The Internal Threat to Club Basketball
External threats to European club basketball, although already well-known, were hopefully clarified in terms of how exactly and why they are threats. However the fragile ground that club basketball stands on, is not only threatened by external conditions. Perhaps the external threats target that brand of high level club basketball more specifically, but there is a potential internal threat that might target the entirety of club basketball.
If you noticed, when we put the undermonetisation of Lega Basket Serie A’s and EuroLeague’s broadcast revenues into numbers and ratios, the former’s undermonetisation is even more gross. Well, because, ever since EL’s league format was put into practice, its broadcast revenues have increased. But I also think it’s because the product simply carves out better engagement and more consumption out of its viewership base. That product is not something Lega Basket Serie A can offer, because they don’t have that high quality brand of collective basketball from top to the bottom of the league table like EuroLeague has. I reckon actually the lower basketball quality a team has, closer to NBA style of basketball they play in Europe, except with FIBA ruleset and at a slower pace. This isn’t to say NBA basketball is lower quality, I figure it just occurs as a result of similar squad mechanics stemming from different reasons. Nevertheless, I think the engagement & consumption from the side of general basketball fandom especially, is quite low when it comes to teams who do not carry the features of high level European basketball.
This reveals another potential threat then. If EuroLeague’s revenue is going to keep going up and up, and if domestic leagues are going to have stagnant revenues, regardless of how any external condition affects Euroball, that in and of itself is bound to destroy the club basketball structure. There are already multiple EuroLeague shareholder clubs whose managements want to break away from domestic leagues completely. It makes immediate financial sense for them, especially if they don’t see the potential of economic growth from their domestic leagues.
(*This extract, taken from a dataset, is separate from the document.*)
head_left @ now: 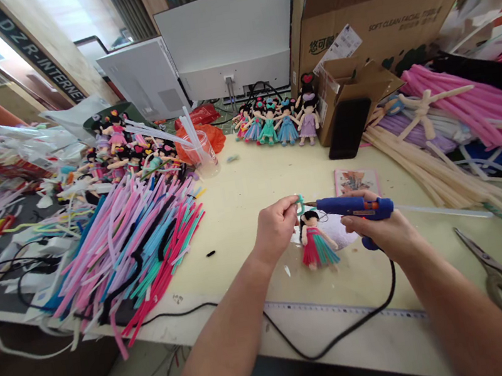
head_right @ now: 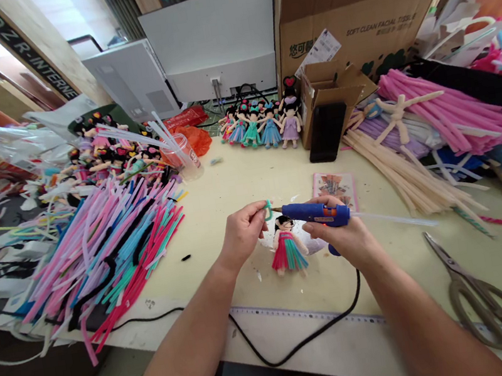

EL clubs properly closing the league and being absent from their domestic competitions would certainly crush the club basketball structure as we know it. I am aware there are some amongst people who are only interested in EuroLeague, that want to see this happen. However it is obvious this would utterly ruin all the other significant, historically important and communally relevant basketball clubs and therefore as a basketball fan it is not something I can ever support.
To sum up, European basketball economy is lagging on a fragile ground, being succumbed by external conditions and having even more dangerous internal threats looming. The only way to resolve these issues is to cultivate the entire ecosystem. There are significant roadblocks on that path also, exactly none of this is even remotely straightforward. But as this piece already reached 6k words, the necessary framework of action to solve these externally present and immanently imminent issues is better off to be examined in another piece.